• _EXERCISE DESCRIPTION_
Your answer should be the lines below from the one holding "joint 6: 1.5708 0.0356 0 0" through the one holding "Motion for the", copied exactly and with nothing else.
*** Opening DATASET CONTENT ***
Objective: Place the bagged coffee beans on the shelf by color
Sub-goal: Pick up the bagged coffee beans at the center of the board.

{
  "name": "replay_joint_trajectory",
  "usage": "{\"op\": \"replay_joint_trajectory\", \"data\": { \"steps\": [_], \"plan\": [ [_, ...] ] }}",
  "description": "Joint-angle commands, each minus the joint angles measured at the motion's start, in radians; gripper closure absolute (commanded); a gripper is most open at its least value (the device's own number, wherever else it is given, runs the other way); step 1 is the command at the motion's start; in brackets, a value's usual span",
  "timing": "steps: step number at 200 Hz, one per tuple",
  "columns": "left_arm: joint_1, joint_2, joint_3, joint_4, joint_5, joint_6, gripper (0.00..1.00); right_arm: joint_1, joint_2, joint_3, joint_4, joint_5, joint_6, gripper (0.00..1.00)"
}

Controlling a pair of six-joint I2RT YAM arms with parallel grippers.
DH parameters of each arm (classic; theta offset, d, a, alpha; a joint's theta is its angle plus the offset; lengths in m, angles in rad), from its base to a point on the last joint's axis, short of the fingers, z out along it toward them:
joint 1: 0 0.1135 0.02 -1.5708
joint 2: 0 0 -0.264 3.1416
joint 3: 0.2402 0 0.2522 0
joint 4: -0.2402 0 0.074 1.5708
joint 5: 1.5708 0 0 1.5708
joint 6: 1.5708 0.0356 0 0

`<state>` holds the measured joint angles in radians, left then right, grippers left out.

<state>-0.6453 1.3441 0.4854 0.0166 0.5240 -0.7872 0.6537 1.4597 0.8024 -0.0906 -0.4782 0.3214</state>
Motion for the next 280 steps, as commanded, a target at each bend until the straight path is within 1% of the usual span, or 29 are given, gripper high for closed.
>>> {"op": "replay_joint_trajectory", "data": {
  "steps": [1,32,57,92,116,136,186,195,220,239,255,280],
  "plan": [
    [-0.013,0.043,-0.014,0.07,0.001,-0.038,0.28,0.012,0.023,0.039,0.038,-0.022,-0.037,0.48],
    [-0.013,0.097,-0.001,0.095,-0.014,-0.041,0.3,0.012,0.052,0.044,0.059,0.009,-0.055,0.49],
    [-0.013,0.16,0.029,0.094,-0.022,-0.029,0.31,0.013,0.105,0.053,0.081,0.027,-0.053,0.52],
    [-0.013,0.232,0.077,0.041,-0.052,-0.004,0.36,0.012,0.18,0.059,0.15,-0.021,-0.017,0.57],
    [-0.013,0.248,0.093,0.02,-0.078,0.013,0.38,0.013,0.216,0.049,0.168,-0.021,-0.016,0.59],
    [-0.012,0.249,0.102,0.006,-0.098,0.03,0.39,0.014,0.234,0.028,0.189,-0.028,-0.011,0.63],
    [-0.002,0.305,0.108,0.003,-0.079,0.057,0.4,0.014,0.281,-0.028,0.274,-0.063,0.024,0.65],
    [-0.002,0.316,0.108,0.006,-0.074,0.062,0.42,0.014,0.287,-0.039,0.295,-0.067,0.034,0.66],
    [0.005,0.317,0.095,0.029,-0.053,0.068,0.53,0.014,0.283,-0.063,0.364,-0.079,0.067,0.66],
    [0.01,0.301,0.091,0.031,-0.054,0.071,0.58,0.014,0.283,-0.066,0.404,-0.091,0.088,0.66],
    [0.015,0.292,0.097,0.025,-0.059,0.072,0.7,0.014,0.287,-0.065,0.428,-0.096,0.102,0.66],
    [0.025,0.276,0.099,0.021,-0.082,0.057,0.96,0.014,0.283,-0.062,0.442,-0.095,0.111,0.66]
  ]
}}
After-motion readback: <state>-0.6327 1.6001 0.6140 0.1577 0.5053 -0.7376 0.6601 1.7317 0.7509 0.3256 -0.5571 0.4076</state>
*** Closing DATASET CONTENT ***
• _EXERCISE RESPONSE_
joint 6: 1.5708 0.0356 0 0

`<state>` holds the measured joint angles in radians, left then right, grippers left out.

<state>-0.6453 1.3441 0.4854 0.0166 0.5240 -0.7872 0.6537 1.4597 0.8024 -0.0906 -0.4782 0.3214</state>
Motion for the next 280 steps, as commanded, a target at each bend until the straight path is within 1% of the usual span, or 29 are given, gripper high for closed.

This output is finished.